Another Arab-Israeli conflict? I don’t think of putting it that way on the spot.
“It’s the people fulfilling their desires and doing just like the bible say. And y’know, it’s just like Ham must return to Africa because Ham is from Africa. So it is the fulfilment of the bible.”
I wonder is this a practical projection.
“What can be more practical than a fulfilment? ‘Cos it really is a practical thing, really doing it. Get people going.
“The other thing is that Rome will fight Ethiopia. Now you have two brothers who quarrel. You have a big guy who have them guns and technical skill so we no get the land. Look what is happening in Ethiopia now! Them kill an awful lot of people there foolishly. I don’t get the big idea. What’s the idea them try to kill all the people?”
My own belief is that so many problems of this kind arise because people feel they hold the only valid ideas, to the point where they’re willing to kill to defend or spread them.
Bob Marley: “Yeah, that is ideas. But the truth is the truth. If a guy have idea and can’t prove it, then that is bad. But if you have something and you can prove it, y’know. That is proof. ‘Cos if his majesty is God, that is proof then his majesty is the almighty.”
And the kind of thing that doesn’t need to be proved is that Haile Selassie is divinity. Marley’s advice for the warring factions in Northern Ireland is to look in his direction.
“One thing you can tell them. Some people have education. Some people do bad things, that them can’t see God again. But if Noah is them father. What kind of religion? The religion is Rastafari! Because if you find Noah is your father – you follow the lineage down, see where it come from. Your lineage go right to Selassie I.
“Catholics and other people have too much going on. Don’t them read the bible?”
Needless to say, Rastafari occupied the bulk of our conversation. It makes me feel weird, when all’s said and done, that the whole package sounds so similar to our own particular form of brainwashing.
It’s even weirder when you consider how hip the whole reggae thing is considered, given that the Rasta message being promulgated is so naïve from a ‘first world’ standpoint. It’s as if people haven’t thought about the implications of any of it.
I mean how does all this fit with punks and their initial social realism?
The fact is that Marley knows sweet damn all about punk and doesn’t pretend otherwise, despite the appearances conjured by ‘Punky Reggae Party’. Indeed I guess quite a few people will be amazed and/or affronted hearing the kind of people he listens to.
“Yeah, we listen to other music, man. All music, we listen to. We listen to Barry White. We listen to Issac Hayes. Also Earth, Wind and Fire. We listen to all black artists, man.”
Barry White? Issac Hayes??? Gasp! Your credibility, Bob is in mortal danger. More revelations pending, however. What about white people?
“Yeah, we listen to most people we get from Island. Stones and people. And Jefferson Starship, The Eagles and an’ all of them.”
I play it cool. The Eagles did I hear you say, Bob?
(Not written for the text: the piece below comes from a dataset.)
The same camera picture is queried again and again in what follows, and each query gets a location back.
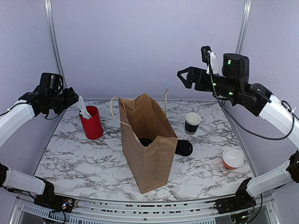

“Great… Go to 'Hotel California'. Yeah!”
Treat the emergency cases in the ward on the left, please. What he gets off on actually is the total sound – and particularly their brilliant harmonies. He shows nothing like the same knowledge of punk.
What does he feel about the association between it and reggae?
“I couldn’t really stop the snow, you know? It’s a mystic association. No comment.”
For which there’s probably a more pertinent reason than any mystic bit. He admits, “I never really hear a lot of punk music, y’know?”
But from what he knows of the movement, he sympathises with it.
“It’s great ‘cos a punk feel that English society do them no good. They want them roots.”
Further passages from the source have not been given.